Quatre habitants d’Aït Zmenzer ont perdu la vie : une femme de Bouassem et ses deux enfants ainsi qu’un père de famille du villageAït Anan qui tentait de lutter contre l’incendie.
Le feu a également provoqué d’importants dégâts dans les forêts d’Akfadou, de Yakouren et d’autres régions de Kabylie en faisant deux victimes de plus, dans des conditions encore inconnues.
Vive polémique autour des responsabilités
Selon la presse algérienne, la canicule serait responsable de 74 feux de forêts dans 19 départements algériens. De son côté, la population n’a pas tardé à faire le rapprochement avec le déploiement de l’armée en Haute-Kabylie. Le 28 août, les troupes arrivées au cours l’été ont entrepris de bombarder les positions du GSPC, l’incendie qui a eu lieu le même jour à Aït Zmenzer serait directement lié à ces opérations. La presse donne des indications troublantes, mais sans faire le moindre rapprochement.
Voici un exemple de la couverture médiatique dans le quotidien Liberté du 29 août : « L’opération de ratissage lancée depuis le début du mois d’août dans le massif forestier d’Amejoudh, situé entre Mâatkas et Béni Zmenzer, a repris d’une manière intense hier, soit après environ une semaine d’accalmie ». La veille les troupes ont donc opéré à Amejoudh tout près du lieu de l’incendie.

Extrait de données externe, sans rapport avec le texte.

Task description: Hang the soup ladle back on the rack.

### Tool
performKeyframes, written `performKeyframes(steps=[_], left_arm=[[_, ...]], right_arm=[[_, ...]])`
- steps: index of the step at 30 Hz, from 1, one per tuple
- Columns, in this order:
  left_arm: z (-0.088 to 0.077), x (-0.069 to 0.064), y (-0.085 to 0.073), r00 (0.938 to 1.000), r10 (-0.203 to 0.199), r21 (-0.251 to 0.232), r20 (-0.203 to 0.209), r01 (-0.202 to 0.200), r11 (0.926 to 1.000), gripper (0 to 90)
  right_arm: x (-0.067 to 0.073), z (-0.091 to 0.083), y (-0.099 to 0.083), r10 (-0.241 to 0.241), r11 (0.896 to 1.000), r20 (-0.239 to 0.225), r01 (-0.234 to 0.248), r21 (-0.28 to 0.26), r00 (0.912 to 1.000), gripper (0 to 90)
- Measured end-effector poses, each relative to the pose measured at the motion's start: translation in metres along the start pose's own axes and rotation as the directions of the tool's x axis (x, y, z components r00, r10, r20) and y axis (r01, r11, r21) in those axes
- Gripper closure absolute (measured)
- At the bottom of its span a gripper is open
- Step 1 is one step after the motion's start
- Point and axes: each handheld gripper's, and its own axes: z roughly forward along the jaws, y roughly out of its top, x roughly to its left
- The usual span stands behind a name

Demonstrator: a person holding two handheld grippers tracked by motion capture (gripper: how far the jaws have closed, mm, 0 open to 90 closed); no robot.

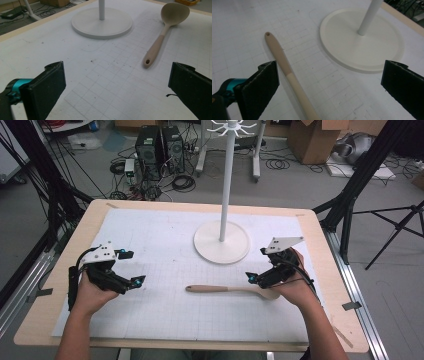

Dans un communiqué publié 29 août, le Mouvement pour l’autonomie de la Kabylie estime qu’il s’agit d’incendies à caractère politique : : « Les éléments opérationnels de l’ANP [Armée nationale populaire (Ndlr)] n’auraient jamais décidé de leur propre initiative de pratiquer la politique de la terre brûlée en Kabylie s’ils n’en ont pas au préalable reçu l’ordre ou l’aval de la Haute Hiérarchie militaire ». La mystère reste entier.